É certo que os anos passam, ou seja, que nós passamos pelo tempo, umas vezes tão indelevelmente que ele nos esquece. Parecemos abandonados da sua demolidora passagem, mas, depois, vimos que tal como a Sarça que estávamos sem nos consumirmos e sagramo-nos da sua luz estática. Depois tudo avança e desejamos descansar, um estranho sono que nos ajude pela mão das ervas daninhas a ficar sem a memória das coisas que fôramos. Quase nem podemos chorar! Há uma calcinação muito grande nos olhos que nos obrigam a manter abertos e que empurramos com quentes lágrimas pela vida que nos deram.
Por vezes era melhor saudarmos coisas mais simples, ter reservas, andar em outro chão… por vezes não aguentamos as “asas” como bem disse Baudelaire : “o poeta é semelhante ao princípio da altura …. exilado no chão em meio à corja impura … a asa de gigante impedem-no de voar”.
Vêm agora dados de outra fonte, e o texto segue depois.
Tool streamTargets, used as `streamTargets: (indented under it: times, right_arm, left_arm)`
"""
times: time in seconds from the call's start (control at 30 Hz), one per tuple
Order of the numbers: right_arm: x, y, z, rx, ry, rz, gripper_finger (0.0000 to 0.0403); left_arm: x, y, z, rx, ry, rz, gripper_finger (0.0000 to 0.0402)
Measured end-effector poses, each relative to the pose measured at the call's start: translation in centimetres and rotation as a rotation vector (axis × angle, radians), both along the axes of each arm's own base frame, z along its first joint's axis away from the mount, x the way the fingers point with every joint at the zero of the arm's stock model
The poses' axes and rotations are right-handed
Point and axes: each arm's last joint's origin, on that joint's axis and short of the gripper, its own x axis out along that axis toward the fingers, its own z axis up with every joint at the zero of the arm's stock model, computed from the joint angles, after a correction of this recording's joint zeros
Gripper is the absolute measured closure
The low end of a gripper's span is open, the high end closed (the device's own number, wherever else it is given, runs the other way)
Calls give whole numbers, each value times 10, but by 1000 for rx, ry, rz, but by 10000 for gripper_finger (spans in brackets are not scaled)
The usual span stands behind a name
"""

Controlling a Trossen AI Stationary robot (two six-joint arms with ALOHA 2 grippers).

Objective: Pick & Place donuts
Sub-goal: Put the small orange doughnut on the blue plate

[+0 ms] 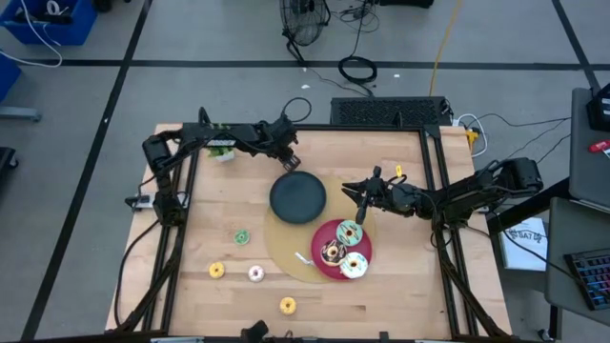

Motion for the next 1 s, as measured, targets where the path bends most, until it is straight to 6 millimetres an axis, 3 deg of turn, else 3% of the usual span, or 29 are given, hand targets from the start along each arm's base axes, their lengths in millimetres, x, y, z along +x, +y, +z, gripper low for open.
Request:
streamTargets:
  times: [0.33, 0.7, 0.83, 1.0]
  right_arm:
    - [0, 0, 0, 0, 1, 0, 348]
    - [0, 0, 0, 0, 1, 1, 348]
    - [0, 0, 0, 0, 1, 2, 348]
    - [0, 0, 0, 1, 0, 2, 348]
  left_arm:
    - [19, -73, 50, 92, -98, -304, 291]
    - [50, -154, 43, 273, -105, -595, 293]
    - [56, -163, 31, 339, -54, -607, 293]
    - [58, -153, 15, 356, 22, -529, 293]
Sim, mas nunca de se gastar, de fazer de si a Fénix e deixar para Deus as labaredas sem chamas, como as línguas do Espírito Santo, que sendo luzes e em luz caem, permanecendo todas e como vozes, produzindo a não combustão.
A língua como um fenómeno imenso, os homens antigos ouviam sempre vozes… talvez haja um lado cerebral que os dispunha para isso… As vozes à medida que as sociedades se transformam vão tendo outras características. Esta nossa, mais visual, e já nada nos visita de forma apelativa, e com o tempo de tudo dizer, as vozes se foram. Nomear, ouvir, escutar, mas o cérebro tornou-se intolerante à solidão, o cérebro humano não ausculta e por isso não ardem as sarças nos locais de uma fogueira, que o lume aquece e os dias do últimos dias do Ano são frios.